For Western powers, this carries serious consequences. They have staked their reputation on this conflict and with it, the fate of the rules-based world order. The Global South and the multipolar world order is waiting in the wings to take over. Failure to achieve victory has the potential to fatally undermine that order and remove the West from global leadership, which it has enjoyed for the last several centuries.
The Nature of the Russia-Ukraine War of 2022
The war in Ukraine is now attritional. These types of wars are won not by capturing terrain, but by careful management of resources, preserving one’s own while destroying the enemy’s. The exchange rate of losses must not only be favorable to one side, but it must also account for the total reserves available to the enemy. The path to victory lies in the ability to replace losses while fielding new forces and sustaining the civilian economy and morale. Replacing losses isn’t simply putting men into uniforms and providing basic training. Army units must be collectively trained at multiple levels, which drives the unit cohesion. The more cohesive a unit is, the more complex maneuvers it can execute. Losing too many soldiers resets the unit cohesion until it's incapable of any maneuver except defending a trench.

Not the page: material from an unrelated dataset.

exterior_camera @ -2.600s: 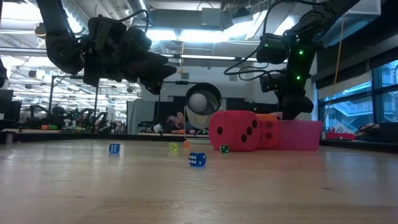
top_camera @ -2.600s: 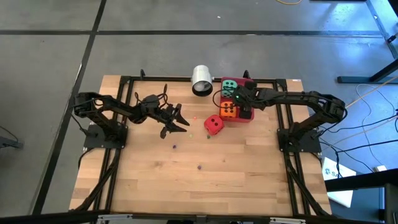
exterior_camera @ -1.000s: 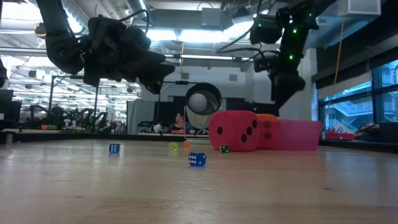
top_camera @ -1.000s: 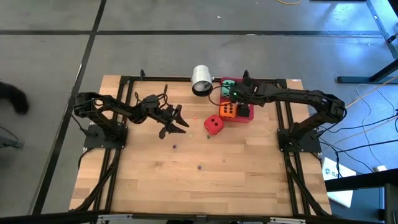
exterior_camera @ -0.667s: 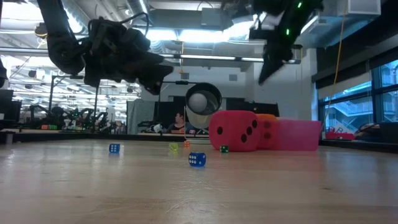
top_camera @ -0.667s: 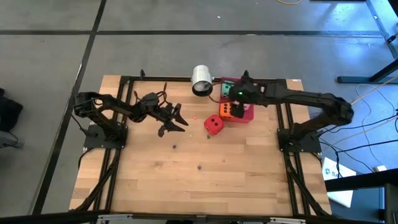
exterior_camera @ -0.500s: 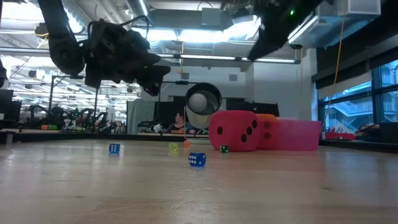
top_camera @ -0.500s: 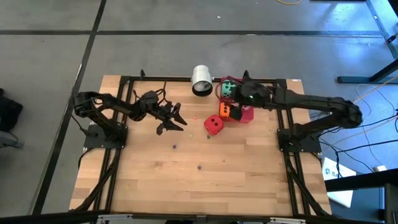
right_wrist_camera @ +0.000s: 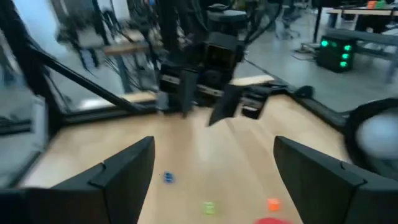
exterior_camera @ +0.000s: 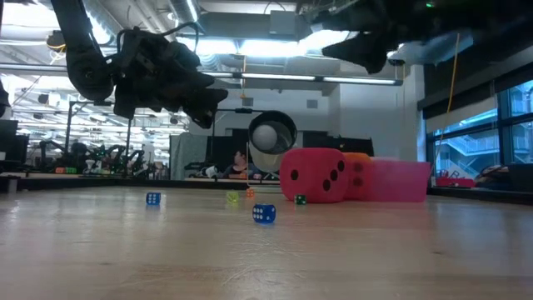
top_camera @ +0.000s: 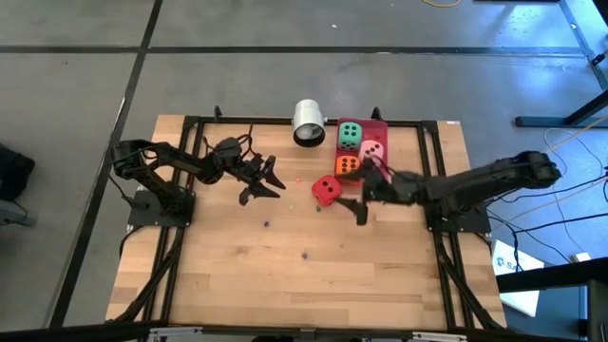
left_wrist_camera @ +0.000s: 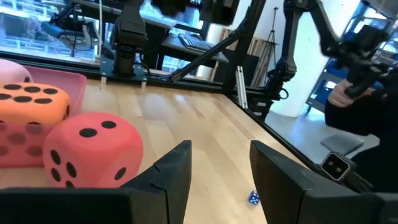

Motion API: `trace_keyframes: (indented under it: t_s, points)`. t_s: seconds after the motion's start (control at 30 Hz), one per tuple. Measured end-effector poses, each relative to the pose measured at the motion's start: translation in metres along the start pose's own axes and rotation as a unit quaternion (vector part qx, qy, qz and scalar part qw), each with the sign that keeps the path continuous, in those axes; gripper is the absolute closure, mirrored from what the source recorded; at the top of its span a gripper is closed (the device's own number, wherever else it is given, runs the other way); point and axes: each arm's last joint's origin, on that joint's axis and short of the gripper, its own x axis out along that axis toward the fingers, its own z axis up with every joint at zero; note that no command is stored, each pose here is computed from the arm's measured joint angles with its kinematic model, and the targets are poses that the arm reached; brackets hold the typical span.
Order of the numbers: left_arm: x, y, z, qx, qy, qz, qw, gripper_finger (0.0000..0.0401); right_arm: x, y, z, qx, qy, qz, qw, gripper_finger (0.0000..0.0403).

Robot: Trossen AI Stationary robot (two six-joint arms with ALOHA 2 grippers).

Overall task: Pick & Place Dice
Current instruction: Put the big red dice into the red bin

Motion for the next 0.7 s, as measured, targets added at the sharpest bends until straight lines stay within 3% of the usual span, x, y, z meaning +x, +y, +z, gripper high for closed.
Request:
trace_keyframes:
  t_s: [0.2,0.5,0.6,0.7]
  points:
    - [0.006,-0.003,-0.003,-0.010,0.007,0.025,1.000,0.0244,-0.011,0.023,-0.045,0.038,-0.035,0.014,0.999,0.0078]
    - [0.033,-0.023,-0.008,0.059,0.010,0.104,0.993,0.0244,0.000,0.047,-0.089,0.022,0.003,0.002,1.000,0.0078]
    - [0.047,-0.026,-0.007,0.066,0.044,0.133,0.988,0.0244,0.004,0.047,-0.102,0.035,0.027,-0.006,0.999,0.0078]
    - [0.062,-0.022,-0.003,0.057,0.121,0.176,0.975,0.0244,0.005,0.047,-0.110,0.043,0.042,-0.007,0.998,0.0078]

For this war, terrain is far less important. Fighting is often centered on the same patch of ground with only a little movement until one side is no longer able to sustain the conflict. The Spanish Civil War and World War I are prime examples. These wars were mostly stationary right up to the last moment when one side capitulated. The Ukrainian war is running along the same trajectory.
Strategic leadership is vital because it guides the resource management of the conflict. Failure to identify strategic goals and wasting resources on irrelevant objectives causes the odds of victory slip away. Below is a brief summary of each side’s resource losses and capacity to maintain the conflict to date.
Military conditions of Russian forces
Once the initial blitzkrieg failed to deliver regime change in Kyiv in the first two months, Russian political and military leadership appears to have grasped the attritional nature of the conflict and the importance of preserving resources. They have gone out of their way to preserve their combat capabilities and on three occasions in 2022—at Kyiv, Kharkiv and Kherson—gave up land to save soldiers. These defeats were public relations nightmares, but they preserved experienced soldiers, who were used to form the core of the new army.
Russia appears to be able to replace its losses and still grow the size of its army. According to Mediazona and BBC’s Russian service, the Russian army appears to have suffered a total of slightly over 98,000 dead. This number only includes killed Russian soldiers identified by name and the real number is likely to be much higher. Mediazona itself estimates that the real number is about 165,000. At the same time they also do not count the losses of pro-Russian separatists, so another 20,000 needs to be added to the number, for a rough total of 120,000. This currently averages to about 3,600 dead per month. Historically, for every dead there are four wounded, so another 452,000 wounded needs to be added to the Russian count, which equates to a monthly loss of 14,400 or 18,000 total. However, the same data indicates that out of these, three quarters usually return to duty (RTD) after treatment. To break it down, Russian forces are suffering 7,200 permanent losses and 10,800 RTD per month. At the same time, Russians are recruiting 30,000 volunteers a month, plus the wounded who have recovered. This translates into growth of 24,000 soldiers every month, including RTD. Even if Russian losses are double what Mediazona was able to count, the Russian army is still expanding. Added to this number is a limited force of about 10,000-12,000 North Korea soldiers, who were deployed to help Russian forces drive Ukrainian forces out of Russia’s Kursk region. Russia also has force generation to its advantage. It still has a mandatory draft at 18. Although conscripts are not allowed to be sent into combat outside Russia’s borders, the system provides a year of basic training to every qualified male in Russia. When a Russian volunteers or is mobilized, he only needs a few months of individual refresher and collective training. Ukrainian soldiers must be trained from scratch. This gives Russia a massive advantage in forming new units. The challenge would come if volunteers ran out, as there is very little political appetite in the country for another round of mobilization.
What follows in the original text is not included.